04. ☕ Perjalanan Kopi ☕

458 77 20
                                    

Membayangkan akan mendapatkan foto, di mana dalam foto itu aku berdiri dengan background matahari terbit, membuatku bersemangat.

Kemudian, aku juga mengkhayalkan foto yang lain. Di foto itu ada aku dan seorang lelaki dengan cangkir kopi di tangan masing-masing. Aku tersenyum sendiri. Ah, aku mulai berpikir romantis-romantisan.

Sekarang aku sudah mengenakan kaus hitam berlengan panjang dan celana gunung cokelat. Rambut kukucir seperti biasanya. Tas hitam milik Andaru menggantung di punggungku. Lalu, untuk sepatu gunung yang kupakai ini, kupinjam kemarin pagi dari salah seorang teman. Untung saja ukurannya sama.

Telepon WhatsApp membuat ponselku berdering, tepat saat aku hendak mengunci pintu kamar. Muncul nama 'Karey' di layar. Nama yang mengingatkanku akan sebentuk senyum manis, akan alasan mengapa aku harus mengalah dan mengubur impian untuk kuliah.

"Engah...,⁴" panggil Karey dari seberang. Lebih tepatnya di sebuah indekos yang tak jauh dari Universitas Lampung. Di sana Karey mengambil Jurusan Bimbingan dan Konseling.

"Tigham ...,⁵" sambungnya.

Aku tersenyum. "Iya, Engah juga tigham. Niku ampai minjak?⁶" tanyaku saat mendengar adikku menguap.

Karey tertawa pelan. "Tidur lagi setelah subuh tadi, Ngah."

"Kebiasaan," kataku gemas.
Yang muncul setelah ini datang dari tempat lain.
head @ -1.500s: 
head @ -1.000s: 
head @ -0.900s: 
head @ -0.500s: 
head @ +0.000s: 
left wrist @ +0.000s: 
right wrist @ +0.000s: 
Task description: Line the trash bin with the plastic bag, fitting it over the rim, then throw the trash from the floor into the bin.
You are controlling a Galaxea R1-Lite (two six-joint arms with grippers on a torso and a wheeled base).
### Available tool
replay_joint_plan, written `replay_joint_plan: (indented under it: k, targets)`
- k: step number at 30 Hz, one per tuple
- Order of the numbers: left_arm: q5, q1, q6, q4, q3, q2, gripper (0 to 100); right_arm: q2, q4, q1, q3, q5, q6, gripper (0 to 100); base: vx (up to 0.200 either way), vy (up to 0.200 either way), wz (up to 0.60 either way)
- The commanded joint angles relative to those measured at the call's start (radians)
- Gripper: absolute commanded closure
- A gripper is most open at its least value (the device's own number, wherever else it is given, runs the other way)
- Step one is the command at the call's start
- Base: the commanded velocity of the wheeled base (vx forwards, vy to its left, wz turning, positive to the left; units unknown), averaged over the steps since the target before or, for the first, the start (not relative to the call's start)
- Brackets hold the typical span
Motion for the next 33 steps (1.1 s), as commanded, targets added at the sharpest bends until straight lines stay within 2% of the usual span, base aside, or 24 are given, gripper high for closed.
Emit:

Teringat bahwa aku hendak berangkat ke Gunung Pesagi, aku pun langsung memberitahunya. "Oh ya, Rey, Engah mau berangkat ke Pesagi, ya."

"Berangkat ke mana, Ngah?" tanya Karey. Entah karena tak terlalu mendengar atau apa.

"Ke Gunung Pesagi." Aku mengulangi.

"Mendaki?" Adikku memastikan.

"Iya," tegasku.

Aku yakin mata Karey membulat mendengar jawabanku.

"Tumben," ucap Karey. "Mimpi apa semalam?"

Teringat dengan salah satu aktor Hollywood asal Inggris yang sekarang menjadi buah bibir, aku pun menjawab, "Mimpi bertemu Hero Finnes Tiffin."

Karey berdeham. "Semoga saja benar-benar ketemu Hero Finnes Tiffin, atau ... seseorang yang mirip-mirip sama Hero, deh."

Aku tertawa. "Mana ada, Rey."

"Kan, aku bilang yang mirip, Ngah, mi-rip. Bisa saja yang mirip itu gaya rambutnya, atau hidungnya, atau ... sorot matanya."

Aku terdiam. Ucapan Karey tentang hidung dan sorot mata mengingatkanku pada Andaru. Astaga!

"Ngah?" panggil Karey karena tak mendengar suaraku.

"Eee, iya?"

"Hati-hati ya, Ngah."

"Iya."

"Kasih kabar kalau ...." Karey berhenti bicara sejenak. "Kalau benaran ketemu Hero, atau lelaki yang mirip-mirip Hero, deh."

Ya ampun, kupikir tadi Karey akan mengatakan, "Kasih kabar kalau sudah sampai". Ternyata oh ternyata ....

Aku tersenyum. "Baiklah."

Tak lama kemudian, aku berangkat menuju Rain Coffee. Dinginnya udara pagi Liwa menusuk jemariku yang memegang stang motor. Di sepanjang perjalanan, perkataan Karey di telepon tadi terngiang dalam benakku. Lelaki yang mirip aktor Hero Finnes Tiffin? Uhm, Andaru tidak mirip. Ah, sudahilah memikirkan lelaki itu.

Bang Itzan baru saja mengeluarkan mobil pikap dan memarkirkannya di tepi jalan ketika aku tiba. Aku bergegas membawa kendaraanku ke depan rumah Bang Itzan.